On the first of November I'll visit Jr's grave and take a sip of some good liquor and pour it on the grave for the memory. Somebody told me that's a waste of good liquor, but I don't agree. And I'm the one doing it. If I want to pour a gallon of liquor on his grave, I will. And I won't ask permission. I miss Jr's spirit. It was his spirit I knew when knowing him. Somebody whose disposition was automatically easy to get along with. Nurses talked of how easy a patient he was. I even thought of him as something of a mirror everybody around him sees themselves in, something like a movie star with a featureless face the viewers can project their own faces onto. It did seem to me, somewhat, that a lot of people who knew him saw themselves in him, somehow. Perhaps his absence of judgment had something to do with it. His humility had something to do with it, too.



Through the years I knew Jr, I was amused that he didn't go to church, drank liquor all his life, getting drunk on weekends the pattern, played music for dances, liked the company of the criminal minded, trusted nobody, was sometimes unfaithful, cussed, and the Churchists looked down on him as an unrepentant sinner. The more church they went to, the higher up they looked down on Jr from. He didn't care. He knew how they were. He knew who was fucking who and who kept liquor hidden. His humility was true, coming from inside himself. It had nothing to do with drawing attention to himself for being a humble man. He kept it to himself. He lived it, didn't show it. Judgment I don't believe I ever heard him speak. He didn't believe he was high enough or smart enough to look down on anybody. He told me once, not bragging, but explaining that he held everybody higher than himself. He looked up to everybody. At the time he said it, I took it for exaggeration, like that beats all I ever seen, but as time passed I saw it was his way of life.
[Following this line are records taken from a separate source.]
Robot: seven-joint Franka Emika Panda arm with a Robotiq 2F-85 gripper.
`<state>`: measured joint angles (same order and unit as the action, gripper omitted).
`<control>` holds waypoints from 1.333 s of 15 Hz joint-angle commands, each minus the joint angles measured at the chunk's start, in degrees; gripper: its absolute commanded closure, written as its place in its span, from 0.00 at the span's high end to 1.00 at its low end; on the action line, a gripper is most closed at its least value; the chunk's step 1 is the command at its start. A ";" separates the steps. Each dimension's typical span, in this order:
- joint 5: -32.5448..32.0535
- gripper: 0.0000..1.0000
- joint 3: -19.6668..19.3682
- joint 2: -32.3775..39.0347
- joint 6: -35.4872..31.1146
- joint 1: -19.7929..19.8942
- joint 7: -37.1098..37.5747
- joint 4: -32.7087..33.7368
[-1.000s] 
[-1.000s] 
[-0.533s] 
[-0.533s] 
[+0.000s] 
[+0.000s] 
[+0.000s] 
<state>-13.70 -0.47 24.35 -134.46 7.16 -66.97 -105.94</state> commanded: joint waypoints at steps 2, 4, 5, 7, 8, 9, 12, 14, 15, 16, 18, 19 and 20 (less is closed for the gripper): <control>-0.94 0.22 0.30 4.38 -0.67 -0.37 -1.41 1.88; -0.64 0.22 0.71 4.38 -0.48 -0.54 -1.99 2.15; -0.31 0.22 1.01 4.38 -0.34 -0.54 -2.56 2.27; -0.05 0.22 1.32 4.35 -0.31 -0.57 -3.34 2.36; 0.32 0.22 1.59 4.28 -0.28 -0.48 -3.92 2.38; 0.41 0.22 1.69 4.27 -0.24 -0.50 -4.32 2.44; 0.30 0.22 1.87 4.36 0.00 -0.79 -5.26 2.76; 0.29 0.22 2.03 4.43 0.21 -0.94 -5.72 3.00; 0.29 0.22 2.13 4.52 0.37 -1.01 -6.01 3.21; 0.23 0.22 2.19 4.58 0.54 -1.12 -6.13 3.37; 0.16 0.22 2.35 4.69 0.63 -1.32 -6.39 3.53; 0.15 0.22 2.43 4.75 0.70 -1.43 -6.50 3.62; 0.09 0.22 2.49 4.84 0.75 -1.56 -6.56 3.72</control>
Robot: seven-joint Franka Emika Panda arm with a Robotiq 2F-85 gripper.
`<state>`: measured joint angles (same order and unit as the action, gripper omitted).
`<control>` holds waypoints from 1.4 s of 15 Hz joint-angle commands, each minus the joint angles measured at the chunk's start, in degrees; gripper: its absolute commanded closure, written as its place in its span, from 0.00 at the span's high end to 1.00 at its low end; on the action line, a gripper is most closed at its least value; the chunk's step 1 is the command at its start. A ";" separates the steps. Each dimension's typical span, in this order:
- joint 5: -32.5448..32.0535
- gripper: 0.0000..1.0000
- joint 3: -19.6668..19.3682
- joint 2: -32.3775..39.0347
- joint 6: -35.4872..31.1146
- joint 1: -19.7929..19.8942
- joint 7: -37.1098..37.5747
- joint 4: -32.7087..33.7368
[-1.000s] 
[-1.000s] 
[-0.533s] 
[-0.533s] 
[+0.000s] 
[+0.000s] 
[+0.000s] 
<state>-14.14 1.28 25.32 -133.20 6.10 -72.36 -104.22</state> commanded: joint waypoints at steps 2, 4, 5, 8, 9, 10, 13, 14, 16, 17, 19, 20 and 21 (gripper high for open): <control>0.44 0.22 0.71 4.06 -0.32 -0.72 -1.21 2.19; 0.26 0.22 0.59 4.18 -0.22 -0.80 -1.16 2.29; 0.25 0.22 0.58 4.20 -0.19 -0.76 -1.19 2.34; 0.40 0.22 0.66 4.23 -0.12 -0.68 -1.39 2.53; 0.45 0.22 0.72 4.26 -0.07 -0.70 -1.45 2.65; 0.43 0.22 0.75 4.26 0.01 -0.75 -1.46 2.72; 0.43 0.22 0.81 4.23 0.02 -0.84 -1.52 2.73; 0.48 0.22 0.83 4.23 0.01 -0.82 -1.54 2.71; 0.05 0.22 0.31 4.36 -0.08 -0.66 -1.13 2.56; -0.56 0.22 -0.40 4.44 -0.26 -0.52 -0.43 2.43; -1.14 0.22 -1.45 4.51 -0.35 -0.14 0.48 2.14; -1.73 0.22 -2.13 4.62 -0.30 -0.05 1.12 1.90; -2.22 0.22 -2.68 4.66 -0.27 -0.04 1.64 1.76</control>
He did, indeed, look up to everybody around him.



On the day of the morning he left the body, the question came up among the people who came to the surface, the ones who cared the most about him, asked if he was saved. They asked me and my answer was that he'd told me where he'd been baptized, in the Little River where the bridge is now on Pine Swamp Road in Whitehead below Liberty Church. That set phone calls in motion to find the church records for the date. The tradition is that when you get saved, you get baptized and join the church. I think he was about 12. If he was baptized, he was saved. A rush of relaxation ran through everyone concerned. I already knew, so I was happy to be able to give them assurance his soul was all right. I didn't need to know about baptizing or getting saved. I knew his soul was right before he told me about the baptizing.



In matters of the spirit, I believe he was sent to me by God to be my teacher in a spiritual way. In the martial arts he'd be called sensei. Teacher. I learned so much from listening to Jr Maxwell for 7 years, I can only call him my teacher and be honest. So I miss him a great deal. The grief was over some time ago, but I carry a sorrow that he's gone daily, will carry it the rest of my life, however long or short. It's ok. I carry a great deal of joy as well from the years of knowing Jr. It's a balance. I cared for him at the end as the Master himself, in truth. I knew I was sent to Jr by then. I assisted my sensei in his passing. What greater honor than to be able to do that? I needed his teaching and he needed help in his helpless time. I've been wondering recently what listening to the voice of God in your heart means. God doesn't speak in words so much as sets up moments toward lighting our way, putting us in touch with people we need to be a light, and we are lights for them. I believe the voice of God in my heart guided me to Jr to be my sensei and give me an opportunity to serve the Master in spirit. Maybe I do know what the voice of God in my heart might be. One of many possible voices. Like finding the face in trees.